A Differentially Private Kaplan-Meier Estimator for Privacy-Preserving Survival Analysis

This paper presents a differentially private approach to Kaplan-Meier estimation that achieves accurate survival probability estimates while safeguarding individual privacy. The Kaplan-Meier estimator is widely used in survival analysis to estimate survival functions over time, yet applying it to sensitive datasets, such as clinical records, risks revealing private information. To address this, we introduce a novel algorithm that applies time-indexed Laplace noise, dynamic clipping, and smoothing to produce a privacy-preserving survival curve while maintaining the cumulative structure of the Kaplan-Meier estimator. By scaling noise over time, the algorithm accounts for decreasing sensitivity as fewer individuals remain at risk, while dynamic clipping and smoothing prevent extreme values and reduce fluctuations, preserving the natural shape of the survival curve. Our results, evaluated on the NCCTG lung cancer dataset, show that the proposed method effectively lowers root mean squared error (RMSE) and enhances accuracy across privacy budgets ($\epsilon$). At $\epsilon = 10$, the algorithm achieves an RMSE as low as 0.04, closely approximating non-private estimates. Additionally, membership inference attacks reveal that higher $\epsilon$ values (e.g., $\epsilon \geq 6$) significantly reduce influential points, particularly at higher thresholds, lowering susceptibility to inference attacks. These findings confirm that our approach balances privacy and utility, advancing privacy-preserving survival analysis.

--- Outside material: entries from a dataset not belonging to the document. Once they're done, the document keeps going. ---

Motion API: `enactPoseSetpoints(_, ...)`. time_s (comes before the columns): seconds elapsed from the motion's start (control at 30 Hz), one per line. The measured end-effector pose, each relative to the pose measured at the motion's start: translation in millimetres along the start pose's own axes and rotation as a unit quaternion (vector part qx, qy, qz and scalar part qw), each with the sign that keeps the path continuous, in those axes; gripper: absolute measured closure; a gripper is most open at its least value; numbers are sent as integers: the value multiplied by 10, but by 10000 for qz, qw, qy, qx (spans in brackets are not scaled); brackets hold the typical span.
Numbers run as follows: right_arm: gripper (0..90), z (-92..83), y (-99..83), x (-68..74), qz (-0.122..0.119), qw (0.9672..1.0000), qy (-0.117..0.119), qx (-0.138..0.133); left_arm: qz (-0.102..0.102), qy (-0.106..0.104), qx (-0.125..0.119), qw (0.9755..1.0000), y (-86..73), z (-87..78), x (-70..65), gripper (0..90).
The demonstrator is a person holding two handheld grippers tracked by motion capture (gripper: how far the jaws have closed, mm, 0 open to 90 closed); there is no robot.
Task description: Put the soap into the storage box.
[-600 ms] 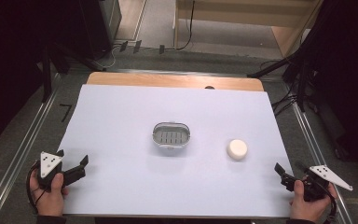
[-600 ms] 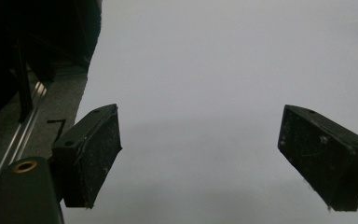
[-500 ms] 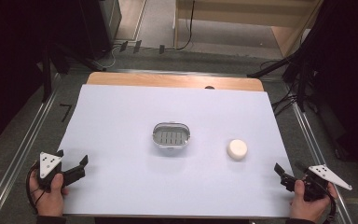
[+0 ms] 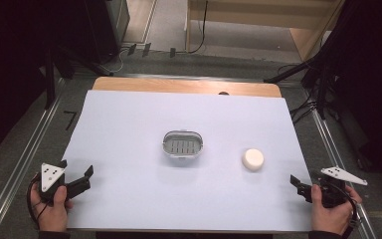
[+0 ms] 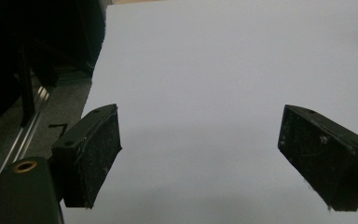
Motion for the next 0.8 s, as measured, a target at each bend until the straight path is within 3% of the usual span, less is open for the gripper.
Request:
enactPoseSetpoints(0.07,174,5,52,33,-1,9996,-9,299,-8,-14,20,10000,0,1,3,138)
enactPoseSetpoints(0.27,139,74,164,127,-116,9968,-24,787,2,-44,39,10000,1,6,2,138)
enactPoseSetpoints(0.37,133,97,197,152,-2,9945,2,1047,12,-32,45,10000,1,4,0,138)
enactPoseSetpoints(0.6,130,133,270,166,26,9906,-93,1363,29,-27,55,10000,2,9,-4,138)
enactPoseSetpoints(0.8,120,186,347,237,-87,9869,-68,1612,19,-31,55,10000,1,7,-2,138)
Point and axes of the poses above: each handheld gripper's, and its own axes: z roughly forward along the jaws, y roughly out of its top, x roughly to its left, the point moved 3 cm from there along z, roughly forward along the jaws, and after that the axes turned 11 degrees about y, right-handed, at the moved point
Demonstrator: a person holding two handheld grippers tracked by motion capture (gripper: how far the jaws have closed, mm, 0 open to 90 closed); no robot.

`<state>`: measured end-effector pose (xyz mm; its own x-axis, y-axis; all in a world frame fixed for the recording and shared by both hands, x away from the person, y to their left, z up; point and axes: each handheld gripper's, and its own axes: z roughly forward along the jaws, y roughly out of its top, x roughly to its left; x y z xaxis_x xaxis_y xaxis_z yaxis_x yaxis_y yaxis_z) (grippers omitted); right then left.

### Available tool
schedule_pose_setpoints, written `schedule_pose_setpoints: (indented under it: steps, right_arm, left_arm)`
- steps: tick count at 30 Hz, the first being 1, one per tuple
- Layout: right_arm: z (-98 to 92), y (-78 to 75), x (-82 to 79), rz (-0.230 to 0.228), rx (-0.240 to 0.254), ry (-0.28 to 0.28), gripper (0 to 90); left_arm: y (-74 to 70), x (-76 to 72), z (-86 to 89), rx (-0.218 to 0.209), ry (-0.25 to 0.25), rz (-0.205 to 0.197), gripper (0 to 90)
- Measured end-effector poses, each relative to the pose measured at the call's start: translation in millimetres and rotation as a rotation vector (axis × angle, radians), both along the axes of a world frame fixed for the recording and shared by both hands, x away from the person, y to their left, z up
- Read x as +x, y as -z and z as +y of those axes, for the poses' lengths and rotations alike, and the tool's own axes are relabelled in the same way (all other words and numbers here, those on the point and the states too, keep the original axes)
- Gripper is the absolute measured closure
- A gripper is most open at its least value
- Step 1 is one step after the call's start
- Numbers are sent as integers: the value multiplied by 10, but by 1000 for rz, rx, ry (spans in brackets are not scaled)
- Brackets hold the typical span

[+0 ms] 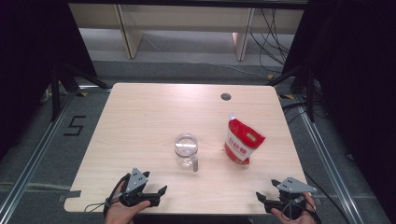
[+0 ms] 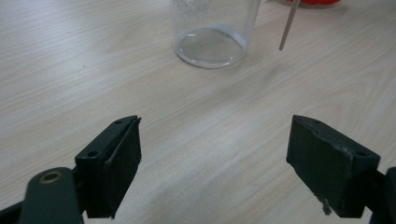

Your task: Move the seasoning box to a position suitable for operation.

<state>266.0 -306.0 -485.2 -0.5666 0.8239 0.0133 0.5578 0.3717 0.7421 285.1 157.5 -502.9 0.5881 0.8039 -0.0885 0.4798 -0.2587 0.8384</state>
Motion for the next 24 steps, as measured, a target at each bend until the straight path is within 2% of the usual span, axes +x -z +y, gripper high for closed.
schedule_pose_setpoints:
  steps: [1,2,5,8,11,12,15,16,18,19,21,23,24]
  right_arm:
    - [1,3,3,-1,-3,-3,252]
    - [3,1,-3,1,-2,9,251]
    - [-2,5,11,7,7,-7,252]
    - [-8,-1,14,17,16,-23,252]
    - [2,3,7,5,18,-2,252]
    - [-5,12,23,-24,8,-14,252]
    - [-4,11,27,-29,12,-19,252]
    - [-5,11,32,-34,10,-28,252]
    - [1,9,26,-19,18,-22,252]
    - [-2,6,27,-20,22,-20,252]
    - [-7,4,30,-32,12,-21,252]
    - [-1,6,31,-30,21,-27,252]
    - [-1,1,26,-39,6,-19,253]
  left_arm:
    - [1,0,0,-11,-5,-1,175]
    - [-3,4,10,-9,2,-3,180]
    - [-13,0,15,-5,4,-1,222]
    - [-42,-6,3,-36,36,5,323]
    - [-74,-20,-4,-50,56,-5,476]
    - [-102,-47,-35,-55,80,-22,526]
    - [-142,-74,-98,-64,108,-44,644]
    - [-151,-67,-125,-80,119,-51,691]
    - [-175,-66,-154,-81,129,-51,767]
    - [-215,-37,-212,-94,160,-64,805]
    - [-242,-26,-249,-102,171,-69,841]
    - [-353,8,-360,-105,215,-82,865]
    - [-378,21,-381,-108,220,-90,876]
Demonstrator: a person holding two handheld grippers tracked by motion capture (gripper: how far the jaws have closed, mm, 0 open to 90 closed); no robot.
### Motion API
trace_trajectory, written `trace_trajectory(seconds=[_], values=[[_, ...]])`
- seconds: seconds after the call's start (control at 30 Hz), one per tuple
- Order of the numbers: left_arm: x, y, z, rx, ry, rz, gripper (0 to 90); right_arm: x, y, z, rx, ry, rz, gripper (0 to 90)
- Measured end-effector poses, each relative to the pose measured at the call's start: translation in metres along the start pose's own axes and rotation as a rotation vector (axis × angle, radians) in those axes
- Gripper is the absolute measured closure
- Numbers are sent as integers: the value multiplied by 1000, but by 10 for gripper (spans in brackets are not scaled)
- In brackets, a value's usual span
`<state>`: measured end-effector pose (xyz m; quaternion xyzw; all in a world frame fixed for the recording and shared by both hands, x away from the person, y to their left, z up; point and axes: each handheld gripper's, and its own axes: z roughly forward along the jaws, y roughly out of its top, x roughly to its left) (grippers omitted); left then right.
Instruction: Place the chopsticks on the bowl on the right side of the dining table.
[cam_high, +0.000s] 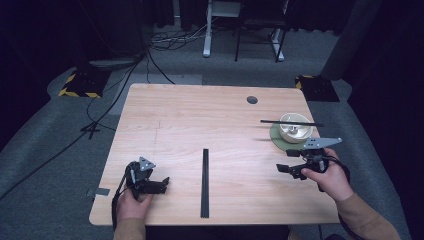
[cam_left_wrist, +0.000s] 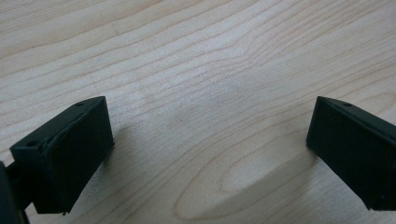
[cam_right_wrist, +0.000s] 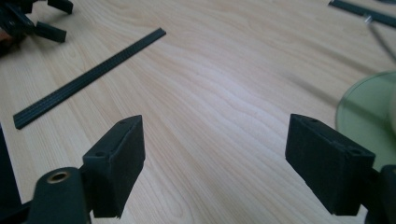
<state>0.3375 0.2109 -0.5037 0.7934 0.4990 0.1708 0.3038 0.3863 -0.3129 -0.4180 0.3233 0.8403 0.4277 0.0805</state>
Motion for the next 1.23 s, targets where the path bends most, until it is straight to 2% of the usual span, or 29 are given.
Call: trace_trajectory(seconds=[0.07, 0.23, 0.53, 0.6, 0.7, 0.9, 1.03, 1.23], values=[[0, 0, 0, 0, 0, 1, 7, 0, -6, 8, 20, 6, 8, 203], [0, 0, 0, 1, 0, 1, 6, 3, -21, 26, 55, 16, -7, 198], [0, 0, 0, 1, -1, 1, 7, 13, -43, 46, 87, 11, -66, 175], [0, 0, 0, 1, 0, 1, 6, 15, -46, 48, 92, 2, -83, 176], [0, 0, 0, 0, 0, 1, 7, 18, -54, 50, 67, -24, -107, 196], [0, 0, 0, 0, 0, 1, 7, 22, -66, 56, 81, -37, -121, 184], [0, 0, 0, 1, 0, 1, 7, 25, -69, 58, 61, -51, -144, 167], [0, 0, 0, -1, 0, 2, 7, 25, -69, 59, 67, -54, -155, 149]])
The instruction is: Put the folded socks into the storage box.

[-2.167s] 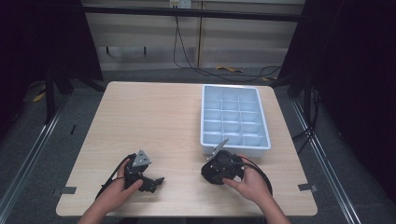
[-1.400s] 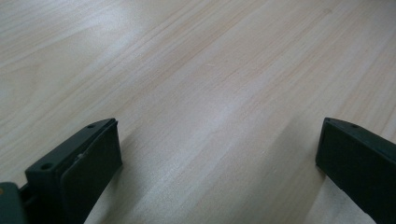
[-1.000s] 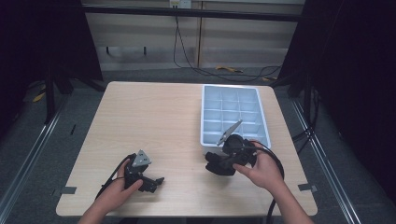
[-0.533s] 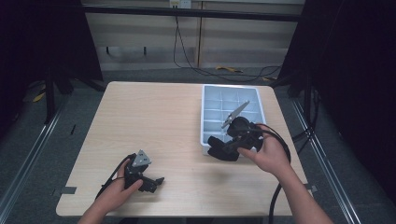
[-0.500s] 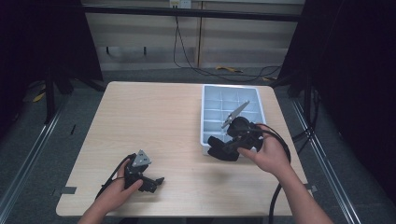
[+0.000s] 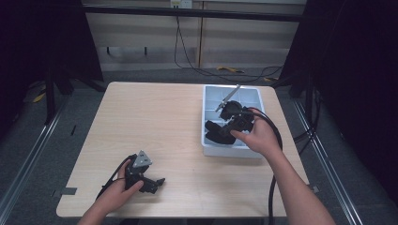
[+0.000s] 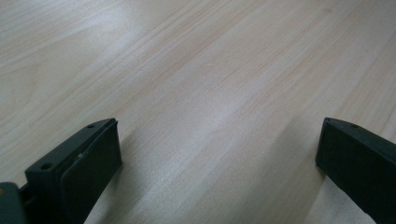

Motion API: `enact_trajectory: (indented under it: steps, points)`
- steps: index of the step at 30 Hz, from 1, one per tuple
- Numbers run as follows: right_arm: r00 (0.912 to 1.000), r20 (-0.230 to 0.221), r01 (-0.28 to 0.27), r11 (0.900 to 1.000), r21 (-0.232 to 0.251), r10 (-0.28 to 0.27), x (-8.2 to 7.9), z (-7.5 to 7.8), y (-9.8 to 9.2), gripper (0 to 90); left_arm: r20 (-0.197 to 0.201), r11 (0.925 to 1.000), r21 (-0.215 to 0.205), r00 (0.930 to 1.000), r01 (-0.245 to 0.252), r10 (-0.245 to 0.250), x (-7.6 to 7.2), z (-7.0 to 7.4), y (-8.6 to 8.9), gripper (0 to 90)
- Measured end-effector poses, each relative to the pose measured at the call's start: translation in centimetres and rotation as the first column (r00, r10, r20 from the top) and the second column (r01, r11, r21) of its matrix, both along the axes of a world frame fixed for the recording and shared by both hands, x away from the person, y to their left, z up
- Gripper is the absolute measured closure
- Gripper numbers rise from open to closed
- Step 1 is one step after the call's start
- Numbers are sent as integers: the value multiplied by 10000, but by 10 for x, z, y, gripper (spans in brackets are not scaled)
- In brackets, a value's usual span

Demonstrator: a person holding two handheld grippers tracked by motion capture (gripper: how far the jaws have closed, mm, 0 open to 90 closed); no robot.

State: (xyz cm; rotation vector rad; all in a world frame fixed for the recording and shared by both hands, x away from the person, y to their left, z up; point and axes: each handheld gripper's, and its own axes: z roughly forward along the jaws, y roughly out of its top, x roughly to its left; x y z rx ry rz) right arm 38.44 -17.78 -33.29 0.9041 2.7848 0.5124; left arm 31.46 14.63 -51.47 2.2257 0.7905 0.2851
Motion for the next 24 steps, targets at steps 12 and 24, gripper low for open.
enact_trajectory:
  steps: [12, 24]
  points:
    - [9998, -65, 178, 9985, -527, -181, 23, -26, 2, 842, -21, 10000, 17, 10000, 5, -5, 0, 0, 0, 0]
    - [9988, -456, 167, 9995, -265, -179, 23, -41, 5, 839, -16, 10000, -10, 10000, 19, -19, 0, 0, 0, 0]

翻译：本文提出了一种用于Kaplan-Meier估计的差分隐私方法，该方法在保护个体隐私的同时实现了准确的生存概率估计。Kaplan-Meier估计器在生存分析中被广泛用于估计随时间变化的生存函数，然而将其应用于敏感数据集（如临床记录）时，存在泄露私人信息的风险。为解决此问题，我们引入了一种新颖的算法，该算法应用时间索引的拉普拉斯噪声、动态裁剪和平滑处理，以生成一个隐私保护的生存曲线，同时保持Kaplan-Meier估计器的累积结构。通过随时间调整噪声的尺度，该算法考虑了随着处于风险中的个体数量减少而降低的敏感度，而动态裁剪和平滑处理则防止了极端值并减少了波动，从而保持了生存曲线的自然形态。我们在NCCTG肺癌数据集上评估的结果表明，所提出的方法有效降低了均方根误差（RMSE），并在不同的隐私预算（$\epsilon$）下提高了准确性。当$\epsilon = 10$时，该算法的RMSE低至0.04，与非隐私估计结果非常接近。此外，成员推理攻击显示，较高的$\epsilon$值（例如$\epsilon \geq 6$）显著减少了有影响的点，尤其是在较高阈值时，从而降低了对推理攻击的易感性。这些发现证实了我们的方法在隐私与效用之间取得了平衡，推动了隐私保护生存分析的发展。